The source said that just as one set of advocates “completes its work and an indictment is drawn up, so another set is brought in to start looking at the cases all over again”.
According to Eric Ntabazalila, spokesperson for the Western Cape prosecuting authority, national director of public prosecutions Menzi Simelane is not involved in assessing the torture cases.

“Only the director of public prosecutions in the Western Cape, advocate Rodney de Kock, is overseeing the handling of this matter,” he said. “We have two senior advocates who have been assigned the cases and they are still busy with them.”

The 14 Cape Town-based members of the Hawks were implicated in 2009 in 18 cases of torture, but the number of cases involving some of the officers has now risen to 30. In particular they were accused of involvement in the 2009 death in custody of Sidwell Mkwambi, a 24-year-old New Crossroads resident.

The latest case added to the list of torture allegations is one filed with the directorate by two Khayelitsha men accused of the murder of Swedish honeymooner Anni Dewani in November last year.

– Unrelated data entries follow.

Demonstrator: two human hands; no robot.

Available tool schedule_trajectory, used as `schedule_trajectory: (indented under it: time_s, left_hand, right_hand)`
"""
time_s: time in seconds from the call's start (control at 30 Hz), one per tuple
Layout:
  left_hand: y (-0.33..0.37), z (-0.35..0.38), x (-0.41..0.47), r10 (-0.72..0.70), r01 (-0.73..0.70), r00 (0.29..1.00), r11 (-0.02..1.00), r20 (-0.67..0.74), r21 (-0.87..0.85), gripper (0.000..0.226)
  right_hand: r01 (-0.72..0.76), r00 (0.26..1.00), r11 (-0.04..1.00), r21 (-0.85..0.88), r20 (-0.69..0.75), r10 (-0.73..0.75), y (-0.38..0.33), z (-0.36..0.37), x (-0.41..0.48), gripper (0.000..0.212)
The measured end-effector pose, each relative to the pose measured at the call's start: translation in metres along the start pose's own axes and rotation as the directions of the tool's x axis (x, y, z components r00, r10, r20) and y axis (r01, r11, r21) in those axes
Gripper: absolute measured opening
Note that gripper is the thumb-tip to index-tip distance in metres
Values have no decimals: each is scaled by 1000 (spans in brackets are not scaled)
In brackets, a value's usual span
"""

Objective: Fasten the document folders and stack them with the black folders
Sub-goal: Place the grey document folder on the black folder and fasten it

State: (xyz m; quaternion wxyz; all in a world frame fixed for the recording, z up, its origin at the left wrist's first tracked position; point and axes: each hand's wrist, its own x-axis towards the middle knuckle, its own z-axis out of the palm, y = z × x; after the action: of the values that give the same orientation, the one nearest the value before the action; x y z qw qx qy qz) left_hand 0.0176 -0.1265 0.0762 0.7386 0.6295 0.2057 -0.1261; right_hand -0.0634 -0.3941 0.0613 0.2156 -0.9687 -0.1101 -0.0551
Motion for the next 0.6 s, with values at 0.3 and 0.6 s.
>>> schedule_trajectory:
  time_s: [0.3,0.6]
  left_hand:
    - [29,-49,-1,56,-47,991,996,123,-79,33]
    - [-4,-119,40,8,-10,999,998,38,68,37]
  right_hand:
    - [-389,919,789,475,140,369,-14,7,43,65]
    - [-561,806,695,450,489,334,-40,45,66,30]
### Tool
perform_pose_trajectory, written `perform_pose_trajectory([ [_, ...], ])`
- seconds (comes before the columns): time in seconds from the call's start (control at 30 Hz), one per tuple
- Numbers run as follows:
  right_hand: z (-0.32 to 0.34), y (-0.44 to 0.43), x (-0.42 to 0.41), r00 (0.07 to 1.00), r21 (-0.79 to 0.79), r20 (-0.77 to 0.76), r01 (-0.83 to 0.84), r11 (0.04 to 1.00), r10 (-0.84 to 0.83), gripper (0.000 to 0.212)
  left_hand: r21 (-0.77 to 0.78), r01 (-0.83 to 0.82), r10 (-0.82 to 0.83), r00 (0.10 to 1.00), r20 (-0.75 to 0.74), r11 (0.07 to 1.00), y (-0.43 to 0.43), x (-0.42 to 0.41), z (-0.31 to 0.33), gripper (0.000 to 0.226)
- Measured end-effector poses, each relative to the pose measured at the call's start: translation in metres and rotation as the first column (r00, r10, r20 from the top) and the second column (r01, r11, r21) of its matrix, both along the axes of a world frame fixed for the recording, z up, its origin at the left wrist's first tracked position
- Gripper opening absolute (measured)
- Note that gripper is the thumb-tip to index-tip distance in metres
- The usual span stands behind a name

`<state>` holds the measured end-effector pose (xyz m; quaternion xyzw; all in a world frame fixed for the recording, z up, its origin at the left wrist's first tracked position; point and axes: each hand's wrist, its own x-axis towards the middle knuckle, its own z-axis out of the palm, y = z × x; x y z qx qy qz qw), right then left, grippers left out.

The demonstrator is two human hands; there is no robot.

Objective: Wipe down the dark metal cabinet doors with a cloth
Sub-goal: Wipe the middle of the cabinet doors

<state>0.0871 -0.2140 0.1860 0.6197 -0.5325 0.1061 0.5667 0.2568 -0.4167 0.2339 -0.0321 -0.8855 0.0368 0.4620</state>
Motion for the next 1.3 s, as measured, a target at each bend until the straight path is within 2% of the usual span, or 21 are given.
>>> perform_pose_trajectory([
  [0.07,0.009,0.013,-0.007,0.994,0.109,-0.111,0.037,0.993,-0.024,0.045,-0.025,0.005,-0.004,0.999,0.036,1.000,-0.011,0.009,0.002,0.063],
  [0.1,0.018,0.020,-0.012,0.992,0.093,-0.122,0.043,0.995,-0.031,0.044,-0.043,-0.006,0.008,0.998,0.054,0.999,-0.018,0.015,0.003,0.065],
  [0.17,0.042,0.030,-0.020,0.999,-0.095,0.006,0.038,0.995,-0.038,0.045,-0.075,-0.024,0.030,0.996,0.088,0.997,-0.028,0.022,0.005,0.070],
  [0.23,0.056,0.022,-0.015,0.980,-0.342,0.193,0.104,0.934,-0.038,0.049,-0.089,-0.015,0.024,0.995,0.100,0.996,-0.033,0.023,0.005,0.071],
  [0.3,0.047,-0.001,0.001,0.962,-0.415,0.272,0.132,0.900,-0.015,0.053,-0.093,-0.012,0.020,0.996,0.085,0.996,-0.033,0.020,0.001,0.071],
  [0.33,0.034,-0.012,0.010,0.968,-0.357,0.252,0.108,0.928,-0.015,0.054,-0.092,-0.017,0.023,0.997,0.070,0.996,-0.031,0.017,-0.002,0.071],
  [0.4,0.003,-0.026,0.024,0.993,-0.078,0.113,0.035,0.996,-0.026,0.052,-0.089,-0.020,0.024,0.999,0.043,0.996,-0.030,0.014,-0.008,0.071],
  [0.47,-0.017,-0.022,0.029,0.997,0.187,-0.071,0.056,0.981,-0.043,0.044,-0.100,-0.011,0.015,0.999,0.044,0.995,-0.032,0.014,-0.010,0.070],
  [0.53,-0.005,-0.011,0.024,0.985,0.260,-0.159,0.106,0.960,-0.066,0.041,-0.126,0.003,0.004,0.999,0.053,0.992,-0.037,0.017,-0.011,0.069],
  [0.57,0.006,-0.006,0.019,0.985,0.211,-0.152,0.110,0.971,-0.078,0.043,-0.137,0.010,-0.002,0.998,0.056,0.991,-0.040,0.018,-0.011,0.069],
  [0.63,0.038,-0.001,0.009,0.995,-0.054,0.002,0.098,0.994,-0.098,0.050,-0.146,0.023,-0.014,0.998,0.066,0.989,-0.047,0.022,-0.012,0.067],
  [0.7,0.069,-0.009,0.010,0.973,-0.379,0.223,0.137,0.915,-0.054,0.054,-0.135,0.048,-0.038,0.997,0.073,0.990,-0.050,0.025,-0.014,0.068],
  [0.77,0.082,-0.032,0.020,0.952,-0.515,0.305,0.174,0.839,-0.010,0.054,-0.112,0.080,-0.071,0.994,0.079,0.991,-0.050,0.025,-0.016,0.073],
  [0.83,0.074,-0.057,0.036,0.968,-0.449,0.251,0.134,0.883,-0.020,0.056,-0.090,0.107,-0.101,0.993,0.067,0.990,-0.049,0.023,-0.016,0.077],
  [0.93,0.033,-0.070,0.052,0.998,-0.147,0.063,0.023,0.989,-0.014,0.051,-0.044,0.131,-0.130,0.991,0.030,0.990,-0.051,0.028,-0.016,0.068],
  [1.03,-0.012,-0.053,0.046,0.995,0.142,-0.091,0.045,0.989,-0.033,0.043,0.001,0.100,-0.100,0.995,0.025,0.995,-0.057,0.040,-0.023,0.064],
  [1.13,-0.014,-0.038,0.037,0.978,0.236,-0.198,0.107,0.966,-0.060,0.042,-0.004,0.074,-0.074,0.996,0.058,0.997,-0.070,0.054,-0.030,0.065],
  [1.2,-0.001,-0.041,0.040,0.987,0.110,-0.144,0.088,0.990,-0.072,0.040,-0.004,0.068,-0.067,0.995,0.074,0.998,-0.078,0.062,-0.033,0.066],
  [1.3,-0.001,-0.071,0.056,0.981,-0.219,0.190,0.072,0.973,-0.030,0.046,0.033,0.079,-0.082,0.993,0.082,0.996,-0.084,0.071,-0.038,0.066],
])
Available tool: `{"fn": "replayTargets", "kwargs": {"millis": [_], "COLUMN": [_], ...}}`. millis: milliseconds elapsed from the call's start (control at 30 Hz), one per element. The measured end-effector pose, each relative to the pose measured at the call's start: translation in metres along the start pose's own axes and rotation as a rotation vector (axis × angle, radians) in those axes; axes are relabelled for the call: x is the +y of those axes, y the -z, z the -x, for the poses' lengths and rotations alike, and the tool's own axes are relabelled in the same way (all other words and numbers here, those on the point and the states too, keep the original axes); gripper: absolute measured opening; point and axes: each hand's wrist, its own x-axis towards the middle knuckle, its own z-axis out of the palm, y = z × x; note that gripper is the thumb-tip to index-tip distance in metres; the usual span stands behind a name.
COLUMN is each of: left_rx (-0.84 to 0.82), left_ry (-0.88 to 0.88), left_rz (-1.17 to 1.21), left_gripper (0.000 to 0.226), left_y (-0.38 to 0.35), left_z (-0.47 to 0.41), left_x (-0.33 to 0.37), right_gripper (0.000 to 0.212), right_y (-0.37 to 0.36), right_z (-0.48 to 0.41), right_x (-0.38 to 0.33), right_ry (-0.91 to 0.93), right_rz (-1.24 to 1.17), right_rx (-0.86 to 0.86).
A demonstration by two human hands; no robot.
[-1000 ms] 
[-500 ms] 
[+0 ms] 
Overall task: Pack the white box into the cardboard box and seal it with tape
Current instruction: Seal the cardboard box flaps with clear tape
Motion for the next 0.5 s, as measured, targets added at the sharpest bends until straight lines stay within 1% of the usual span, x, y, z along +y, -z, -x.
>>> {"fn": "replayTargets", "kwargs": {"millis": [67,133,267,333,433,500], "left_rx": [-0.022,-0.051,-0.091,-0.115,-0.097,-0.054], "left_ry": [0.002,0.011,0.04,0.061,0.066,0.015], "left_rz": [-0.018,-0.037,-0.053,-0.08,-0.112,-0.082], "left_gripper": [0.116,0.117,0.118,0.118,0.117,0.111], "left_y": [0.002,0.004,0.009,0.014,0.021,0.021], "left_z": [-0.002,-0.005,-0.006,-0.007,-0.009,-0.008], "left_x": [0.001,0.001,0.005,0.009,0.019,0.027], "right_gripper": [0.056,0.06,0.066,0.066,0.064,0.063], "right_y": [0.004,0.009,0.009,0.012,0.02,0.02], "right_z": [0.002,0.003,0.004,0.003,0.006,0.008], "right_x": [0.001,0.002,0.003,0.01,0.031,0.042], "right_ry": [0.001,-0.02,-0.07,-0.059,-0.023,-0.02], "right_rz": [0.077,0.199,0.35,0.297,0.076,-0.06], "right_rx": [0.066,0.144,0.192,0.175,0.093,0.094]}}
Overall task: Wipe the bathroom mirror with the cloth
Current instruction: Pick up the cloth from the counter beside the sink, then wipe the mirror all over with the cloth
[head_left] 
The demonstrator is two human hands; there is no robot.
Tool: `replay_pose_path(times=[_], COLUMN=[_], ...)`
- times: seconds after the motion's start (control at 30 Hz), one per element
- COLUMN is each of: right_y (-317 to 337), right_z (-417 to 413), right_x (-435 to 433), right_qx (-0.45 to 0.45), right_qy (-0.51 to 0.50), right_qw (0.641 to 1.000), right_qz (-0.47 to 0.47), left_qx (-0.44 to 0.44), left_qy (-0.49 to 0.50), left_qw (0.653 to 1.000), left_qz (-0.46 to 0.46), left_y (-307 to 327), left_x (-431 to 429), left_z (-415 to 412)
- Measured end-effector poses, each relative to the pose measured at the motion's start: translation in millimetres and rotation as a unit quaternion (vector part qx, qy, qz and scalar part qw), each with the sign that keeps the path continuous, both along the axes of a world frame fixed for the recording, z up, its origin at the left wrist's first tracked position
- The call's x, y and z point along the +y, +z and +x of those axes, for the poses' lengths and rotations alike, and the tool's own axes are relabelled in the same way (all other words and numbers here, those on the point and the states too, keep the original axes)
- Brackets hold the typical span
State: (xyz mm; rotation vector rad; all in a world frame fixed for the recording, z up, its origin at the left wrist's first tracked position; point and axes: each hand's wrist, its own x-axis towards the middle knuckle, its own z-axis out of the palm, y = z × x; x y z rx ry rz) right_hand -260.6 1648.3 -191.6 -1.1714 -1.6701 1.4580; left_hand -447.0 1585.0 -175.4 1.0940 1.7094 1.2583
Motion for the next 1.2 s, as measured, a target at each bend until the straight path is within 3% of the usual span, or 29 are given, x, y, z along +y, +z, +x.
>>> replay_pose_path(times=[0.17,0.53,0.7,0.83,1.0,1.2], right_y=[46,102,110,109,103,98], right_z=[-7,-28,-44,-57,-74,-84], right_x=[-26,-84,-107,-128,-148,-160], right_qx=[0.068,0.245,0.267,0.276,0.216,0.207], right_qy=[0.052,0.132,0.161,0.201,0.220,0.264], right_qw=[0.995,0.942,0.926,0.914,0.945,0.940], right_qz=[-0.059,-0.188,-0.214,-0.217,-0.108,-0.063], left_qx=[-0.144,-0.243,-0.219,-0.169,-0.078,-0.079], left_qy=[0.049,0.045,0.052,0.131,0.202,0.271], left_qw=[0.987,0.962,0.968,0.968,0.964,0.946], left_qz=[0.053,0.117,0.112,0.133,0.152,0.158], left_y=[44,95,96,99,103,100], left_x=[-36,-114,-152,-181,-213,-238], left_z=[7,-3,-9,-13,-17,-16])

Dlamini confirmed that the allegations by the murder accused, Xolile Mngeni and Mziwamadoda Qwabe, who claimed they were tortured or assaulted by police in custody, had been handed to the directorate for investigation. The allegations are likely to result in a “trial within a trial” and could affect the extradition hearing of British national Shrien Dewani, who has been accused of planning his wife’s murder.